TASK: Report every line of the data that includes "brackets".

Dataset items
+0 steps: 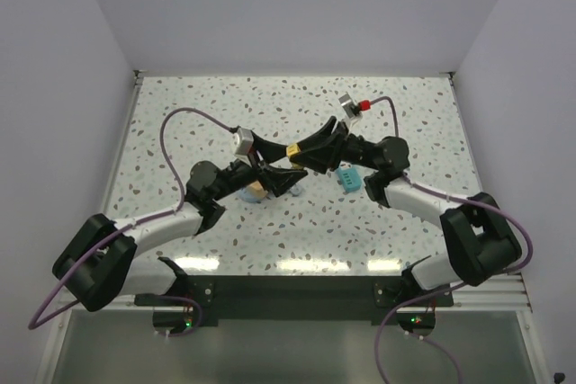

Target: Insert the plug

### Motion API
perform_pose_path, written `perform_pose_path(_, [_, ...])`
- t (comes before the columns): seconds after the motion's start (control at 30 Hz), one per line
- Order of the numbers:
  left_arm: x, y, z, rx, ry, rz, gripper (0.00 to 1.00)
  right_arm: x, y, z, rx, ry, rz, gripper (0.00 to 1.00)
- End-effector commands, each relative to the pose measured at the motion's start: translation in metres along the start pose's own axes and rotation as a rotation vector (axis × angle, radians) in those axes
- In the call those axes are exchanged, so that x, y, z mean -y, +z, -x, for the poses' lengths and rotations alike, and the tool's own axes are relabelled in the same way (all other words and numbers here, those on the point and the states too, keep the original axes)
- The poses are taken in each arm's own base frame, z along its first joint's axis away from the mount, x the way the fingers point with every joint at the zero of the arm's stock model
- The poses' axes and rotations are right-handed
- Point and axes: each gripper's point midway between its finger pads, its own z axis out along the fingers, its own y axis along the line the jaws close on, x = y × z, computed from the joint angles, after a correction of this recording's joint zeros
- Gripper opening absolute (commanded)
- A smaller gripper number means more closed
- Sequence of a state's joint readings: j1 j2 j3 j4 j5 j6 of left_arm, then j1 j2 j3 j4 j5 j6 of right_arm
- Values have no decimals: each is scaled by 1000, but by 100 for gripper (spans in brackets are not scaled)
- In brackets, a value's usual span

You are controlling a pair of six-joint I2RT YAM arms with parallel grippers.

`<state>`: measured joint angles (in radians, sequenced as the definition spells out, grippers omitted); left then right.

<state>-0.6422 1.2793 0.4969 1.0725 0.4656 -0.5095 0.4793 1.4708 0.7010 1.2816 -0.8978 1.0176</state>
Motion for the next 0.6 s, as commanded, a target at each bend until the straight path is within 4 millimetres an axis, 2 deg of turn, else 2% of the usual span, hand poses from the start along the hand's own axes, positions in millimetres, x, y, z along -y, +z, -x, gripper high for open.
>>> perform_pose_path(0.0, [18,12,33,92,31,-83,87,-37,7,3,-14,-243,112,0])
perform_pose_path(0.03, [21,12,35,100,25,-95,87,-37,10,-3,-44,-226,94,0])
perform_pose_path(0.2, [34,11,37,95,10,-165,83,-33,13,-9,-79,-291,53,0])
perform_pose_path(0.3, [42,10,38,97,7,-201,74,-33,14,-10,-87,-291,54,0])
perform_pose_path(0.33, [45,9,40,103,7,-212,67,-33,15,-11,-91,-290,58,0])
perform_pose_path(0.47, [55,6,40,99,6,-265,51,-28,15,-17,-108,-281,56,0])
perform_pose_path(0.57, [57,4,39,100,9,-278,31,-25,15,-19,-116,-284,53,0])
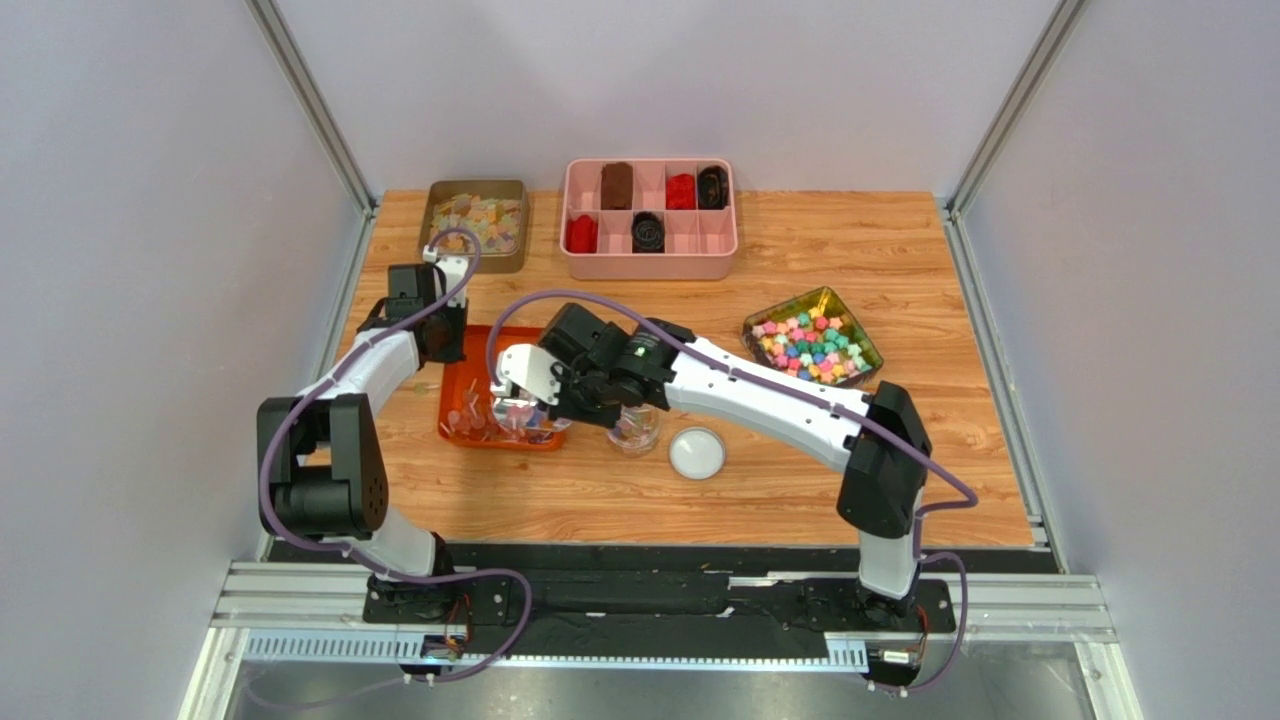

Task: Pack the candies
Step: Place the fake candies in the packing bottle, then place the storage box at the center of the board.

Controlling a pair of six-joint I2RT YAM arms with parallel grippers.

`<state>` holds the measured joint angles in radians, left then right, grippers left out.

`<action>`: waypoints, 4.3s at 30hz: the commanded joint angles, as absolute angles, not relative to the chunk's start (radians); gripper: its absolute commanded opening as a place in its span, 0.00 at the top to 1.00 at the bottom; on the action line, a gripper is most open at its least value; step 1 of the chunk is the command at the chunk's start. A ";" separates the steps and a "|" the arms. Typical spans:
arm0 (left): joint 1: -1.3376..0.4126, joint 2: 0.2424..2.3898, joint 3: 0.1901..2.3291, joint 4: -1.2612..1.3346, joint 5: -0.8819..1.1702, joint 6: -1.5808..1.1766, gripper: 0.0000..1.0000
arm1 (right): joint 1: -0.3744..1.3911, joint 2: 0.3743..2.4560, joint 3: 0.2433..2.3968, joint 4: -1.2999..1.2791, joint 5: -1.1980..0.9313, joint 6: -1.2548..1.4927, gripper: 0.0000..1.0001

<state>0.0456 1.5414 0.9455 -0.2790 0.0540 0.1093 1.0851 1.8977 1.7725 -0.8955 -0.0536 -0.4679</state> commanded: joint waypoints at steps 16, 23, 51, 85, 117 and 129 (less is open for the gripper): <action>0.071 1.686 1.127 -0.368 0.061 0.178 1.00 | 0.954 1.549 1.483 -1.066 -0.002 -0.664 1.00; 0.103 1.723 1.172 -0.432 0.061 0.267 1.00 | 0.919 1.528 1.427 -1.080 0.029 -0.703 1.00; 0.179 1.790 1.194 -0.518 0.094 0.360 1.00 | 0.905 1.649 1.448 -1.134 0.201 -0.787 1.00; 0.207 1.707 1.137 -0.569 0.120 0.387 0.62 | 0.956 1.710 1.520 -1.229 0.348 -0.828 1.00; 0.207 1.617 1.149 -0.629 0.230 0.313 0.48 | 1.020 1.902 1.934 -1.167 0.304 -0.819 1.00; 0.233 1.513 1.203 -0.643 0.227 0.296 0.24 | 1.106 2.160 2.198 -1.025 0.236 -0.749 1.00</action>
<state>0.2073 1.5784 1.1561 -0.6373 0.2165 0.3149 1.0798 2.1284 2.1334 -1.1172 0.2554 -0.7883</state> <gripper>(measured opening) 0.756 0.068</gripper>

RESPONSE TO THE EXERCISE:
- Values have no decimals: each is scaled by 1000, but by 100 for gripper (spans in brackets are not scaled)
- In brackets, a value's usual span

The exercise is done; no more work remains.